# Topic 2 - Diving into unstructured and structured data

This week, we will talk about working with unstructured and structured data in Python. So what is the difference between them? Structured data is information with a high degree of organization, which can easily be ordered and processed by machines. You can compare it with a perfectly organized filing cabinet where everything is identified, labeled and easy to access. Unstructured data, however, is not organized in a pre-defined manner and therefore lacks structure. 

- plain text
- CSV and TSV
- JSON
- XML

## Working with files: plain text

When doing text analysis, you will often work files that contain plain text. These files typically end with the `.txt` extension. In Python, you can read the content of a file, store it as the type of object that you need (string, list, etc.) and manipulate it (e.g. replacing or removing words). You can also write new content to an existing or a new file.

### Reading files
Let's start with opening a file in Python. To do this, we need to associate the file on disk with a variable in Python. First, we tell Python where the file is stored on your disk. The location of your file is often referred to as the file path. Python will start looking in the 'working' or 'current' directory (which often will be where your Python script is). If it's in the working directory, you only have to tell Python the name of the file (e.g. `colors.txt`). If it's not in the working directory, you have to tell Python the exact path to your file. We will create a string variable to store this information:

In [5]:
filename = "./texts/charlie.txt"  

Note the single dot in the beginning of the file path; this means 'the current directory'. When writing a file path, you can use the following:
- /     means the root of the current drive; 
- ./    means the current directory;
- ../   means the parent of the current directory.  	 
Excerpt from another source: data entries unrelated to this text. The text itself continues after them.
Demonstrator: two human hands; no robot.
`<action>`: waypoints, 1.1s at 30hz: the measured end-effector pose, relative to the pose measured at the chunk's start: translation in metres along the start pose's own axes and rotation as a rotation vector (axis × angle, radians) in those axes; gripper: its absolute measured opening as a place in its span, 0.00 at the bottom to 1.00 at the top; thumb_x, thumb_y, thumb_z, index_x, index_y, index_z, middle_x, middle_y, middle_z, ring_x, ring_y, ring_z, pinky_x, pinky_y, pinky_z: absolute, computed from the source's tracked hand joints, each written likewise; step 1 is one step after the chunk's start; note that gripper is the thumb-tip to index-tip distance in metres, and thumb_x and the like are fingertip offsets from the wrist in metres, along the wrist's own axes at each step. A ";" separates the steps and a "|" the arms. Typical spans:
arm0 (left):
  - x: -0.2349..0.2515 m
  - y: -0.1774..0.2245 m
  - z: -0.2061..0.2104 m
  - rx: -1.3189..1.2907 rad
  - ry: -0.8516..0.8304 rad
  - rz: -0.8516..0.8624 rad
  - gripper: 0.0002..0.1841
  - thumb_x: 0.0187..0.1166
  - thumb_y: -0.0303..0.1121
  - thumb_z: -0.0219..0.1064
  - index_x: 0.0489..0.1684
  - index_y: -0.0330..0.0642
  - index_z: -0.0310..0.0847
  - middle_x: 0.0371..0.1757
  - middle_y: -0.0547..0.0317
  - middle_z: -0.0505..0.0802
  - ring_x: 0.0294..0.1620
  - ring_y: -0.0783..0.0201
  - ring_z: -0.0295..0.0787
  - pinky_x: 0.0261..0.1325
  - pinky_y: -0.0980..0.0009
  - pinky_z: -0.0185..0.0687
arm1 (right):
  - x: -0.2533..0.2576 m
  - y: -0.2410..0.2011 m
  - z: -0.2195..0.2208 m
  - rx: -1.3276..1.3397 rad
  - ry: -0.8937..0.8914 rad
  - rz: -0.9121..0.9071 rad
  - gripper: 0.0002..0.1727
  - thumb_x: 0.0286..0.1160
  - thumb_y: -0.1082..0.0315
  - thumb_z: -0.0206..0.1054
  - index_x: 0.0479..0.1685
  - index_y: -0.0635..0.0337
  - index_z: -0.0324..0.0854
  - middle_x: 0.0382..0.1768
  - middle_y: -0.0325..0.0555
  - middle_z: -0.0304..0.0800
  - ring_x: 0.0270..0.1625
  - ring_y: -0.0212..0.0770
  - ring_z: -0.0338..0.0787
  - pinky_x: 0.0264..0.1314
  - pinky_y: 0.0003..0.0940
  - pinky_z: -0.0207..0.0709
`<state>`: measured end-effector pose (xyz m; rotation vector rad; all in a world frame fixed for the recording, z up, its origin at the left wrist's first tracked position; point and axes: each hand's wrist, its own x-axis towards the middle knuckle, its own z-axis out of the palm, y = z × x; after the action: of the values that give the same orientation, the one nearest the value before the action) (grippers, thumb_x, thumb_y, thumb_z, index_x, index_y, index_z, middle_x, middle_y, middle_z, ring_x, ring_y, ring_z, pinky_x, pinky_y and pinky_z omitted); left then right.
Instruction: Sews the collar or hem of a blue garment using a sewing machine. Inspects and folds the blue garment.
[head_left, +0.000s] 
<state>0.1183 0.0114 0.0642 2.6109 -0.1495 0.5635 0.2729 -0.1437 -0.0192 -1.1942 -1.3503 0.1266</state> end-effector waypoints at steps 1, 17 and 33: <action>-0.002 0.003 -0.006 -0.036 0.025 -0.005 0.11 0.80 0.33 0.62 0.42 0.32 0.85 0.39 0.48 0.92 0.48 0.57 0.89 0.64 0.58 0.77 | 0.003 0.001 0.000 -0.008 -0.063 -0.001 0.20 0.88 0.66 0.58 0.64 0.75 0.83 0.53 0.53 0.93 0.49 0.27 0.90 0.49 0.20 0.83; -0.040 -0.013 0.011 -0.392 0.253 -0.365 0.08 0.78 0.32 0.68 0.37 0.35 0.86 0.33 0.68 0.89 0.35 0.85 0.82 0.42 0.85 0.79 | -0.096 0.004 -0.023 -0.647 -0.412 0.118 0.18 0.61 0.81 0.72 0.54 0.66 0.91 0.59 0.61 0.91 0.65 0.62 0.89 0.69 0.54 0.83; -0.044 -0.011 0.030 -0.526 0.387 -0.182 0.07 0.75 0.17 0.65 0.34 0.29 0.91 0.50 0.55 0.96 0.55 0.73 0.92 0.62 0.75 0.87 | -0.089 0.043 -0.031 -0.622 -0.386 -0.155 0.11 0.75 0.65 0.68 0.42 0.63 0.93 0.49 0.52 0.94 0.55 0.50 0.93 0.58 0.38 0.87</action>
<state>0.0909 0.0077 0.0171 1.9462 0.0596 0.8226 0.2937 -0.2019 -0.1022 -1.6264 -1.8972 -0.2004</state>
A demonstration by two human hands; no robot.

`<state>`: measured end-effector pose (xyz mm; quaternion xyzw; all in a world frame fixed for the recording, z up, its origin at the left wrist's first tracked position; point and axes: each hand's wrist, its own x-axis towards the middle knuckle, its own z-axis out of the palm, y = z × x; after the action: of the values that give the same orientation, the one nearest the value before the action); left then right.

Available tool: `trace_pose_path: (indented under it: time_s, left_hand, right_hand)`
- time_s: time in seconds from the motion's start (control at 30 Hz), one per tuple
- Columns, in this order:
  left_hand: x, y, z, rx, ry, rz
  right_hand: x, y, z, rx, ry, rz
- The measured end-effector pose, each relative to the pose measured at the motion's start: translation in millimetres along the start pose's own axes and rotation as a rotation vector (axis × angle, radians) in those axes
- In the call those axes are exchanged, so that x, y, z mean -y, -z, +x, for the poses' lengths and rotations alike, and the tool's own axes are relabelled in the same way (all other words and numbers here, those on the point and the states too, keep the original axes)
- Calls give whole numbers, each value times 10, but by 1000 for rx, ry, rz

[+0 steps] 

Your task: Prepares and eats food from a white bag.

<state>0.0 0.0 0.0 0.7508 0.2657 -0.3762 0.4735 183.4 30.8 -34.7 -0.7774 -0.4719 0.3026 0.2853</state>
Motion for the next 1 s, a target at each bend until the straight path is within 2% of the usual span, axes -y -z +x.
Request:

Now Python knows where your file is stored, we can open the file by using the built-in function `open()`:

In [6]:
infile = open(filename, "r")

The `open()` function requires requires the file path as its first argument. The second argument specifies the *mode* in which the file is opened. The mode you choose will depend on what you wish to do with the file. Here are some of our mode options:

- 'r' : use for reading
- 'w' : use for writing
- 'x' : use for creating and writing to a new file
- 'a' : use for appending to a file
- 'r+' : use for reading and writing to the same file

Let's now print `infile`. What do you think will happen?

In [7]:
print(infile)

<_io.TextIOWrapper name='./texts/charlie.txt' mode='r' encoding='UTF-8'>


"Hey! That's not what I expected to happen!", you might think. Python is not printing the contents of the file but only some mysterious mention of some `TextIOWrapper`. This `TextIOWrapper` thing is Python's way of saying it has *opened* a connection to the file `charlie.txt`. In order to *read* the contents of the file we must add the function `read()` as follows:

In [8]:
content = infile.read()
print(content)

Charlie Bucket stared around the gigantic room in which he now found himself. The place was like a witch’s kitchen! All about him black metal pots were boiling and bubbling on huge stoves, and kettles were hissing and pans were sizzling, and strange iron machines were clanking and spluttering, and there were pipes running all over the ceiling and walls, and the whole place was filled with smoke and steam and delicious rich smells. 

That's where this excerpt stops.